ともに笑い、悔しさを味わい、喜怒哀楽を共有した。同僚や対戦相手から愛され、友好関係を築いた仲間との野球に、楽しさも感じた。だが、勝ちがついてこなかった。シンプルに、勝利への飢えがあった。来季は打者で開幕スタメンを目指し、25年から二刀流で再起をかける。原動力となるのはファンの存在だ。これまでも大声援を背に、はい上がってきた。メッセージの最後に、感謝の言葉をそえた。「本当にありがとう」。新たなステージへと身を移し、ともに夢を追う。

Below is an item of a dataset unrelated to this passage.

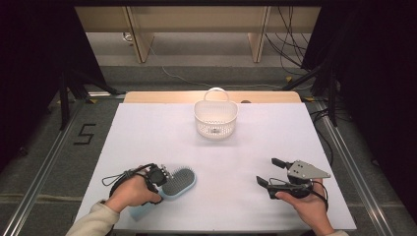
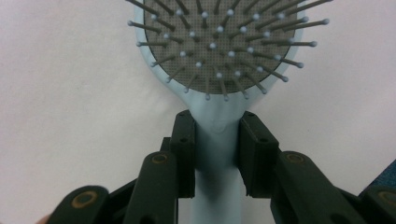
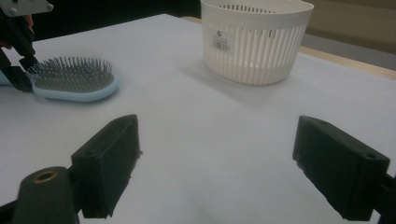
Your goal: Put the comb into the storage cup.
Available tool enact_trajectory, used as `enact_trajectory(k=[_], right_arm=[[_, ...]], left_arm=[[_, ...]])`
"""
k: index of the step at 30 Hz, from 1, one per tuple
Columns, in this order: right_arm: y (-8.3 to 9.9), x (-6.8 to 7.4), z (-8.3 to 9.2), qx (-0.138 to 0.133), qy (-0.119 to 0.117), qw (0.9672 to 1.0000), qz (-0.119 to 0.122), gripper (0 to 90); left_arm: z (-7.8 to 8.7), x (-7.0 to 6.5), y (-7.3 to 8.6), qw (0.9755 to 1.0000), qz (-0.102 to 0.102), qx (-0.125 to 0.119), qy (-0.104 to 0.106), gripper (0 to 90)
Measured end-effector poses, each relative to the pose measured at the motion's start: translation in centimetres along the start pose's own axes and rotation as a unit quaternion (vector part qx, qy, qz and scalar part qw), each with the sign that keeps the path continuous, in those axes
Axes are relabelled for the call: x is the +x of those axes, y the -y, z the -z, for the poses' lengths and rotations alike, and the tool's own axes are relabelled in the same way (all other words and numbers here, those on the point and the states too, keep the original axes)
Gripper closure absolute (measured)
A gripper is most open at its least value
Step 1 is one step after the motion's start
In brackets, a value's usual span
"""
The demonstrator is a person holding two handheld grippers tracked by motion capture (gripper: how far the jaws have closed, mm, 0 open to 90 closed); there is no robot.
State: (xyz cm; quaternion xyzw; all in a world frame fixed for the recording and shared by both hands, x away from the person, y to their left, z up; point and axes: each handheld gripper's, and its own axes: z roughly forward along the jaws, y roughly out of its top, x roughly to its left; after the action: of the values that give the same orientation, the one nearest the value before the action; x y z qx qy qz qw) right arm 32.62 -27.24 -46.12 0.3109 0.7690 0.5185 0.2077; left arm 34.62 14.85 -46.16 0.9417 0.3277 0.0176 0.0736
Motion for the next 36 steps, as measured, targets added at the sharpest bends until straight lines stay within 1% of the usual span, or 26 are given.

◆ロサンゼルス・ドジャース 1883年にニューヨークで「ブルックリン・クラブ」として創設。1890年ナ・リーグに加盟。愛称は市民が路面電車を避けて歩いたことから「よける人」の意味。1958年ロサンゼルス移転。黒人初大リーガーのジャッキー・ロビンソンも在籍した。リーグ優勝24度はナ・リーグ最多。ワールドシリーズ優勝7度。本拠地ドジャースタジアム。デーブ・ロバーツ監督。